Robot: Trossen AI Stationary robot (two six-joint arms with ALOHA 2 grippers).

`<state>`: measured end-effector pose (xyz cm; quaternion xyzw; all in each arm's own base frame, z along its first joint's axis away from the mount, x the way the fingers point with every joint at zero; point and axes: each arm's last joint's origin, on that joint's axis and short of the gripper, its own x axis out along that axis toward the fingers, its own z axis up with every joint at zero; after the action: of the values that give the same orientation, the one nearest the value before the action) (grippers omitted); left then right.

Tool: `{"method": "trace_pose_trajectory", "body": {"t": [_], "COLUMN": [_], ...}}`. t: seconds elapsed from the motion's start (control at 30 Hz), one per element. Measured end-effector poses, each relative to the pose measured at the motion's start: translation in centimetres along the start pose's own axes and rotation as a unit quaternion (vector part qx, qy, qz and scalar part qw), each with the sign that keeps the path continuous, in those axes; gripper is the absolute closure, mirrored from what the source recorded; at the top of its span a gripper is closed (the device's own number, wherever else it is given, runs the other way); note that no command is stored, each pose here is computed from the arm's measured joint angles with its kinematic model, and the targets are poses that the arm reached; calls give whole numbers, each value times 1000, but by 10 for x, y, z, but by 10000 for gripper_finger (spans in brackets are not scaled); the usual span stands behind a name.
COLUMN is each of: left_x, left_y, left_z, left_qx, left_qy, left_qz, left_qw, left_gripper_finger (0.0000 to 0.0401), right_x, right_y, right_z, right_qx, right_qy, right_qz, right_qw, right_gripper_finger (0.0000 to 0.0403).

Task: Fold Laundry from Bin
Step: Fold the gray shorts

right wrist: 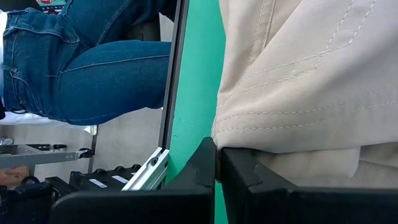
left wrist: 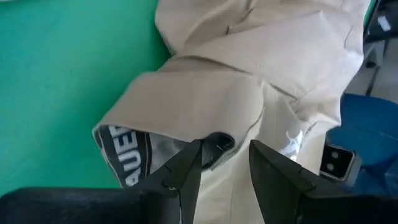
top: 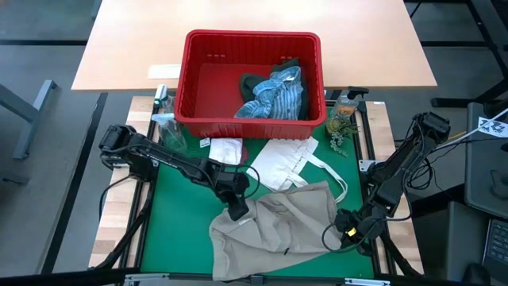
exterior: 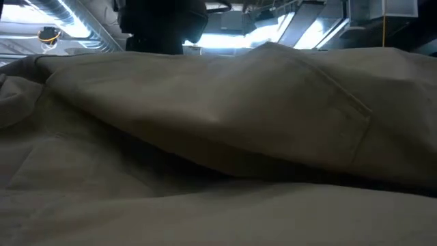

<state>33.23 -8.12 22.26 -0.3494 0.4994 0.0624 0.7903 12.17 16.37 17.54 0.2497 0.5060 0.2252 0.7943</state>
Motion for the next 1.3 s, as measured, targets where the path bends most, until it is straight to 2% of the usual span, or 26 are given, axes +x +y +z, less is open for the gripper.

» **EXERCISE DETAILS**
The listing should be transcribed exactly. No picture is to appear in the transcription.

» **SOLUTION TO THE PROBLEM**
Robot: Trossen AI Stationary robot (two six-joint arms with ALOHA 2 grippers).

`<state>`: measured end-effector pose (xyz cm; quaternion xyzw; all in each arm's own base frame, z along its first joint's axis away from the mount, x the way the fingers point with every joint at zero; point and axes: each arm's last joint's origin, on that joint's axis and short of the gripper, its own x axis out along that axis toward the fingers, its own z axis up with every joint at zero; after the action: of the values that give the same orientation, the one nearest the value before the action) (grippers omitted); left then right.

Tool: `{"method": "trace_pose_trajectory", "body": {"t": [_], "COLUMN": [_], ...}}`. t: seconds elapsed from the motion's start (control at 30 Hz), one per element. Measured end-effector poses, each relative to the pose measured at the motion's start: translation in centimetres along the start pose's own axes and rotation as a unit quaternion (vector part qx, qy, qz and scalar part qw), each with the sign that keeps the path continuous, in those axes; gripper is the absolute closure, mirrored from what the source recorded; at the top of its span a gripper is closed (the device's own number, wherever else it is given, runs the other way); note that no command is stored, each pose here is computed from the arm's measured joint angles with its kinematic model, and the targets are poses that the arm reached; calls give whole numbers, each value times 1000, but by 10 for x, y, z, but by 10000 for gripper_finger (spans in brackets are not scaled); the usual span stands behind a name.
COLUMN is each of: left_x, left_y, left_z, left_qx, left_qy, left_qz, left_qw, left_gripper_finger (0.0000 to 0.0401), right_x, right_y, right_z, right_qx, right_qy, right_qz, right_qw, right_gripper_finger (0.0000 to 0.0403).

Task: Fold Laundry from Bin
Step: Fold the gray shorts

right wrist: 
left wrist: 
top: 
exterior: 

<state>33.23 -8.12 22.26 -0.3494 0.4994 0.0624 0.7903 12.17 16.37 17.54 0.2497 0.5060 0.2252 0.7943</state>
Motion for the next 1.3 s, as measured, targets where the path bends most, until it is straight to 2% of the usual span, or 26 are given, axes +x +y +z, less is open for the gripper.

Nothing else is required to complete the output.